Todo indica que el coronel Pérez de los Cobos fue cesado después de negarse a dar  información sobre unas diligencias abiertas por la juez Carmen Rodríguez-Medel (juzgado nº 51, Madrid), relativa a los hechos del 8-M.  Negativa esperable en un oficial de la Guardia Civil al que Mari Paz Garcia-Vera, exdelegada del Gobierno en Madrid, acaba de describir como “una de las personas más comprometidas con su trabajo que convencen con argumentos y datos, y que arrastran con su ejemplo de coherencia personal”. Porque, efectivamente, dar tal información hubiera supuesto una infracción grave de la legalidad. No hay que olvidar que la Ley Orgánica 2/1986, de 13 de marzo, de Fuerzas y Cuerpos de Seguridad (art 31.1) dispone que los funcionarios adscritos a la policía judicial “dependen funcionalmente de los Jueces, Tribunales o Ministerio Fiscal que estén conociendo del asunto objeto de su investigación”. Y que el Real Decreto 769/1987, de 19 de junio, sobre regulación de la Policía Judicial (art 15), ordena a los funcionarios de la policía judicial “guardar rigurosa reserva sobre la evolución y resultado de las concretas investigaciones que les hubieren sido encomendadas, así como de todas las informaciones que, a través de ellas, obtengan”.

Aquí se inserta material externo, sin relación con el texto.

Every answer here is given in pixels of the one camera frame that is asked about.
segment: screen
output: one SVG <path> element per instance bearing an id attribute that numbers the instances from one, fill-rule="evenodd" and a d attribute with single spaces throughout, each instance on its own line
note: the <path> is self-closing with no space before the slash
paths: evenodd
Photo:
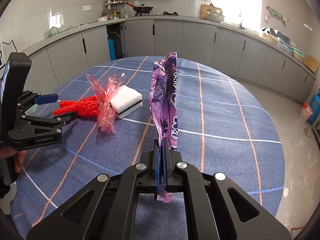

Tras el cese, la inmediata y oportuna dimisión del Director Adjunto Operativo (DAO) de la Guardia Civil, TG Laurentino Ceña ―el “JEME” de la Guardia Civil―, ofrece dos lecturas de fondo. Una, de refrendo y orgullo de la Benemérita por la actuación del coronel Pérez de los Cobos. La otra, de reprobación de la Guardia Civil tanto al ministro Grande-Marlaska, como a la directora general de la Guardia Civil, María Gámez (de cuyo nombramiento se acaba de desmarcar la ministra de defensa, Margarita Robles, en entrevista en El País del pasado viernes). El cese posterior del TG Santafé ―jefe del mando de operaciones de la DIGEGUCI y más antiguo en el Cuerpo tras Ceña―,  ha sonado a purga y a mensaje coercitivo a los guardias civiles (que alcanza también a la Policía Nacional). Para rematar el desaguisado “marlaskiano”, se ha difundido, el pasado martes, el inoportuno anuncio del pago, a las FCSE, del tercer tramo de la llamada “equiparación salarial”. Una asquerosa cortina de humo, generalmente interpretada como intento de compra de silencios: otro insulto a la Guardia Civil, Instituto ejemplar e institución vital para el funcionamiento del Estado y la seguridad ciudadana, cuya divisa es el honor.

En todo este asunto, las actuaciones de Grande-Marlaska y de María Gámez no se parecen compadecerse con la separación de poderes. Además, ambos han mostrado poseer un importante déficit de contención política. Y es que ―me alerta alguien del entorno ministerial―, algunos jueces, acostumbrados al lógico “ordeno y mando” de sus sentencias y autos, son incapaces de calibrar bien la completa dimensión de sus actos, cuando ocupan puestos políticos.

No se puede esconder tampoco que Grande-Marlaska y la Gámez se han convertido en peones de la estrategia de desestabilización del Estado, dirigida desde sectores del actual Ejecutivo. Asimismo, ambos han cometido el que quizás sea el más grave error en política: crear un problema donde no lo había. Inoculando el virus de la crispación en la Guardia Civil, han perdido la autoridad y el crédito imprescindibles para mantenerse en sus puestos. Por tanto, deberían o dimitir o ser cesados con urgencia. Porque, además, así se evitaría que, en algún momento, fueran objeto de la sonora pedorreta que, en mi opinión, se han ganado a pulso. ¿Y después, qué?